TASK OBJECTIVE
The answer must be the full listing, word for word, with no pictures in it.
§
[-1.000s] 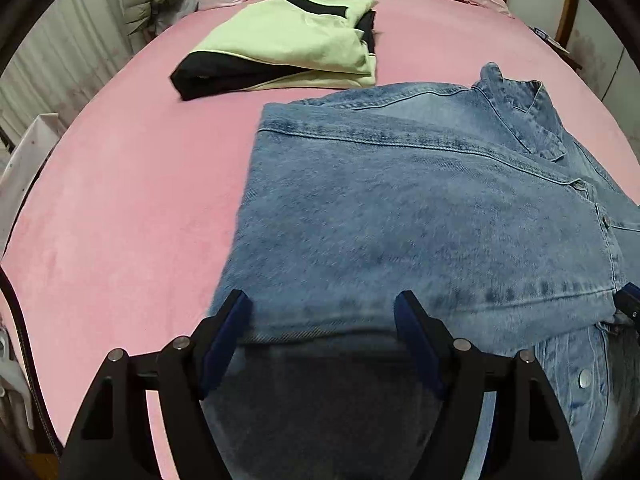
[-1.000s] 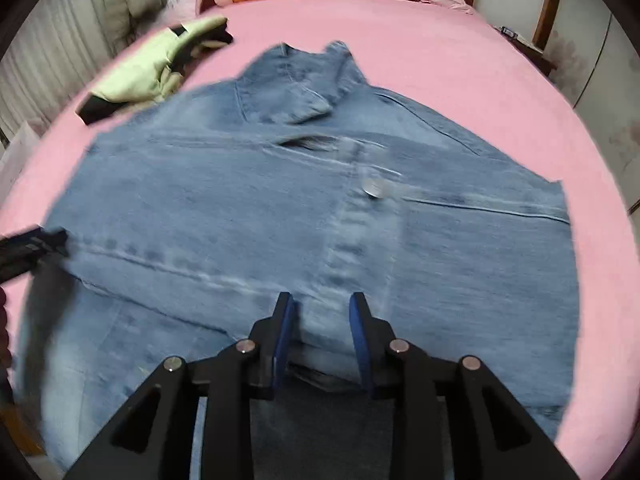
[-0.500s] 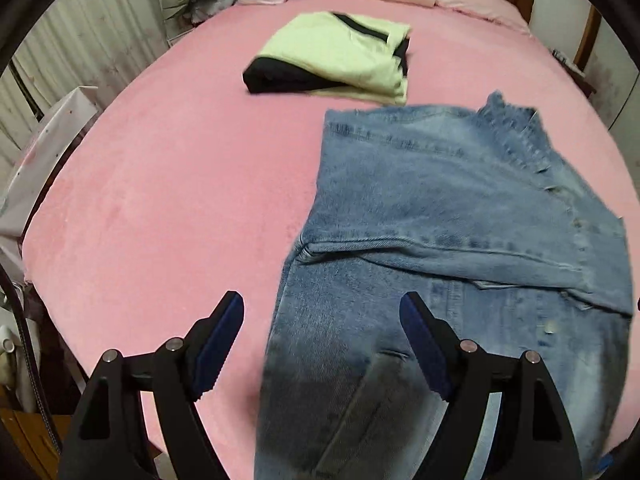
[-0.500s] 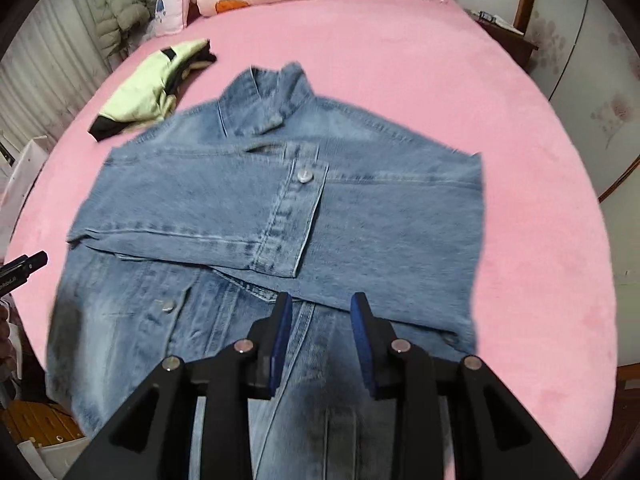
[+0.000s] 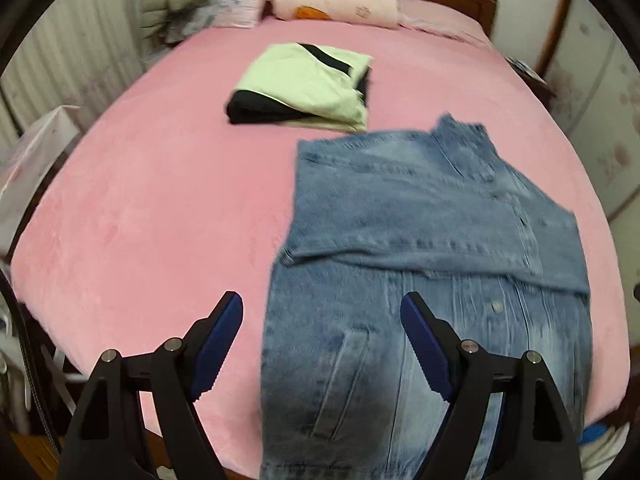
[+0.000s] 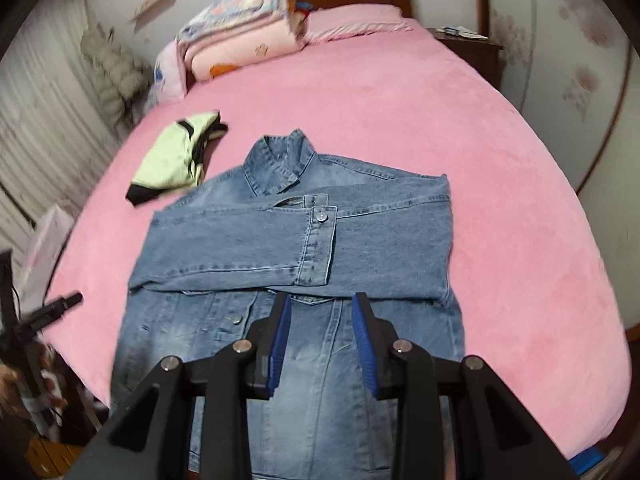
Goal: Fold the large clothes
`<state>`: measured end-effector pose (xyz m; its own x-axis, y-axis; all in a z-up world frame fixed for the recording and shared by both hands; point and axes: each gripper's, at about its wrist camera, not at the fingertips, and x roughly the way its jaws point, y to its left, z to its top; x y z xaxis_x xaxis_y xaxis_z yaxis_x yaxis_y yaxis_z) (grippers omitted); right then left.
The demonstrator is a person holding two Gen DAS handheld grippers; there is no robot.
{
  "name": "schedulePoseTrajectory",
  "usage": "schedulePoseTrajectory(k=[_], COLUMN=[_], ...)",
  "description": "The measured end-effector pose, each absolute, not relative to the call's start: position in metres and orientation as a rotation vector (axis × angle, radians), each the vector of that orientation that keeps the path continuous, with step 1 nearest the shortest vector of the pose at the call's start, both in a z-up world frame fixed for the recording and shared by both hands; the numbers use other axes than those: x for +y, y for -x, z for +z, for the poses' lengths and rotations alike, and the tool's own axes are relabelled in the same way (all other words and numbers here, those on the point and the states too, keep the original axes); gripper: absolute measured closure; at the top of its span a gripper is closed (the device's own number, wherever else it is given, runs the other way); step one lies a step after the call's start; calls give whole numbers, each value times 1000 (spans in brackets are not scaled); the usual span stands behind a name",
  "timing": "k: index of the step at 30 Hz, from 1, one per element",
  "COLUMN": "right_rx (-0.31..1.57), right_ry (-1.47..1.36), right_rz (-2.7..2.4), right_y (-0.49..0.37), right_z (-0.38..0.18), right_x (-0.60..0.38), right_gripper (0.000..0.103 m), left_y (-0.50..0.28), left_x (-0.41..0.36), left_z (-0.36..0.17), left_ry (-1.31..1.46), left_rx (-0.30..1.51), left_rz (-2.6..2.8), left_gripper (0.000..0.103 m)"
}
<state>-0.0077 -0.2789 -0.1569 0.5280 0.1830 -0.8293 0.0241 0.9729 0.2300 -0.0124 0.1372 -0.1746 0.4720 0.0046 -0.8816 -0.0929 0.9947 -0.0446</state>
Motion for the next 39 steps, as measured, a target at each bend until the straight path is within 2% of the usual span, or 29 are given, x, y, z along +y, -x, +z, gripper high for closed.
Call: schedulePoseTrajectory(k=[17, 22, 32, 39], right_rx=[1036, 1015, 949, 977], right_ry=[-263, -201, -168, -159], right_rz=[-40, -42, -117, -134], right_y=[103, 121, 156, 174], right_z=[-194, -196, -209, -232], right_x=[-265, -263, -285, -303], right_gripper=[67, 55, 52, 51], left_y=[81, 100, 129, 138], left_x=[126, 122, 130, 132], left_z=[-214, -229, -247, -270], left_ry=[25, -8, -1, -17], left_rx=[1107, 1114, 1078, 1068], left_rz=[-39, -59, -21, 12], left_gripper=[23, 23, 23, 23])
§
RESPONSE TO THE TASK
[-1.000s] 
[-1.000s] 
[-0.500s] 
[-0.500s] 
[+0.000s] 
[+0.000s] 
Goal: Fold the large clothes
`<state>`: measured end-effector pose (xyz m; its own x-axis, y-axis; all in a z-up world frame fixed for the recording and shared by both hands; point and axes: each gripper's, at about its wrist camera, not at the fingertips, and x roughly the way its jaws point, y to its left, z to its top; x y z xaxis_x xaxis_y xaxis_z yaxis_x yaxis_y yaxis_z) (grippers omitted); right then left.
The demonstrator is a person holding two Gen DAS handheld grippers; there is no robot.
{
  "name": "schedulePoseTrajectory",
  "usage": "schedulePoseTrajectory(k=[_], COLUMN=[_], ...)",
  "description": "The measured end-effector pose, each absolute, not relative to the call's start: position in metres and orientation as a rotation vector (axis × angle, radians), each the vector of that orientation that keeps the path continuous, with step 1 nearest the shortest vector of the pose at the call's start, both in a z-up world frame fixed for the recording and shared by both hands; the numbers use other axes than those: x for +y, y for -x, z for +z, for the poses' lengths and rotations alike, and the tool's own axes are relabelled in the same way (all other words and numbers here, those on the point and the states too, keep the original axes); gripper: absolute measured closure; at the top of its span a gripper is closed (the device's own number, wherever else it is given, runs the other way); step one lies a step after the call's start; calls give whole numbers, each value times 1000 (spans in brackets are not scaled); the usual span stands behind a name",
  "timing": "k: index of the step at 30 Hz, from 1, one per element",
  "COLUMN": "right_rx (-0.31..1.57), right_ry (-1.47..1.36), right_rz (-2.7..2.4), right_y (-0.49..0.37), right_z (-0.38..0.18), right_x (-0.60..0.38), right_gripper (0.000..0.103 m), left_y (-0.50..0.28), left_x (-0.41..0.36), left_z (-0.36..0.17), left_ry (-1.31..1.46), left_rx (-0.30..1.51), left_rz (-2.6..2.8), left_gripper (0.000..0.103 m)"
}
<state>-0.0077 -0.2789 -0.1569 0.5280 0.1830 -0.8293 0.0241 0.9729 0.2300 -0.0124 0.1372 -0.1746 0.4720 0.0046 -0.8816 -0.0929 0.9947 -0.0446</state>
Motion for the next 39 steps, as measured, a target at each bend until the straight path is within 2% of the usual span, or 29 are given, x, y, z along +y, -x, +z, gripper high for closed.
Call: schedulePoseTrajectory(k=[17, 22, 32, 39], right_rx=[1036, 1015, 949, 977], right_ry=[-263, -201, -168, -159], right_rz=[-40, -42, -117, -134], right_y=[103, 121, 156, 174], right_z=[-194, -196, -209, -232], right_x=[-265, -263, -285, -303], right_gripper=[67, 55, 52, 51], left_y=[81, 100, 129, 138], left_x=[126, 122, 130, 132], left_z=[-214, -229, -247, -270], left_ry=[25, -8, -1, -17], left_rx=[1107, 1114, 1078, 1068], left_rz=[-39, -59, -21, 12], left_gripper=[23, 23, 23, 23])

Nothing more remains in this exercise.